I'm trying to adapt the go HelloServer example to serve up some images
constructed by a go program writing svg in the local directory. When I
point a browser to it I get the 'broken-image' icon for the "local"
image but I can pull the same image from apache running on another
host. At this point I'm not sure that what I want to do can be done
since the "URL"
127.0.0.1/hello doesn't refer to anything in the
localhost directory tree. I know I can solve this by running
another go server instance to serve just the image directory at a
different port but that seems more cumbersome than necessary. And it
didn't work when given the full path (with search/read perms for all)

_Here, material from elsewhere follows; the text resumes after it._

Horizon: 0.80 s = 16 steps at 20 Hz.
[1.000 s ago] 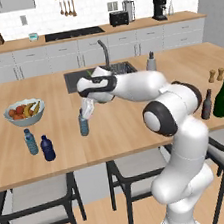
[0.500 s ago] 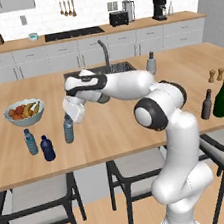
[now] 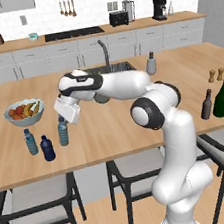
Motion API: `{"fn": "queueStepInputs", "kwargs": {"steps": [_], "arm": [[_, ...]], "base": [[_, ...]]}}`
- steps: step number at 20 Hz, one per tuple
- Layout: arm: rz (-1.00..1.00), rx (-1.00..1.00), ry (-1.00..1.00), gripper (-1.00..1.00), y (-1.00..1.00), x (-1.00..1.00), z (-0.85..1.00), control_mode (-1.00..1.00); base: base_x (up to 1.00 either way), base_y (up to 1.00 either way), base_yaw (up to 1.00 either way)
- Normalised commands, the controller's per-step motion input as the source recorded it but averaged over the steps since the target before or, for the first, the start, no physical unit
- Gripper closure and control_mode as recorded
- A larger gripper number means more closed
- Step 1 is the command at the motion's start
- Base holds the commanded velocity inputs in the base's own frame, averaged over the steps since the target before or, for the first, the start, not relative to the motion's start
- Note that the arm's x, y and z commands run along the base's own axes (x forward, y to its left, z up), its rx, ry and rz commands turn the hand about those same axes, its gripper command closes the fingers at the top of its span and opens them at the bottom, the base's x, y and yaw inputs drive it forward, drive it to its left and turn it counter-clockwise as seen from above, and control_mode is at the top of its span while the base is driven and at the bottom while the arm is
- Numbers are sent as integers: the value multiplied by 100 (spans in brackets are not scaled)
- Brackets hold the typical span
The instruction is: Move the plastic bottles in the middle to the plastics group, and the glass bottles in the middle to the glass group.
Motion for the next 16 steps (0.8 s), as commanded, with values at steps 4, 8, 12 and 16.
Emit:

as opposed to the relative path in the code below. Any hints on better
ways would be most welcome. Thanks in advance.
Minimal code to reproduce problem (with weekly 2-22) follows:
// ====================
// zero.svg is in same directory as executable
// browse to
127.0.0.1/hello shows page text, but not image
package main
import (
"fmt"
"log"
"net/http"
)
const portNum = 12349
var portNumString = fmt.Sprintf(":%d",portNum)
func createSvg(name string) {
//..... svg writing code deleted for brevity .....
}
func HelloServer(w http.ResponseWriter, req *http.Request) {
fmt.Fprintf(w, "<html>")
fmt.Fprintf(w, "<head>")
fmt.Fprintf(w, "<title>Test Title</title>")
fmt.Fprintf(w, "</head>")
fmt.Fprintf(w, "<body>")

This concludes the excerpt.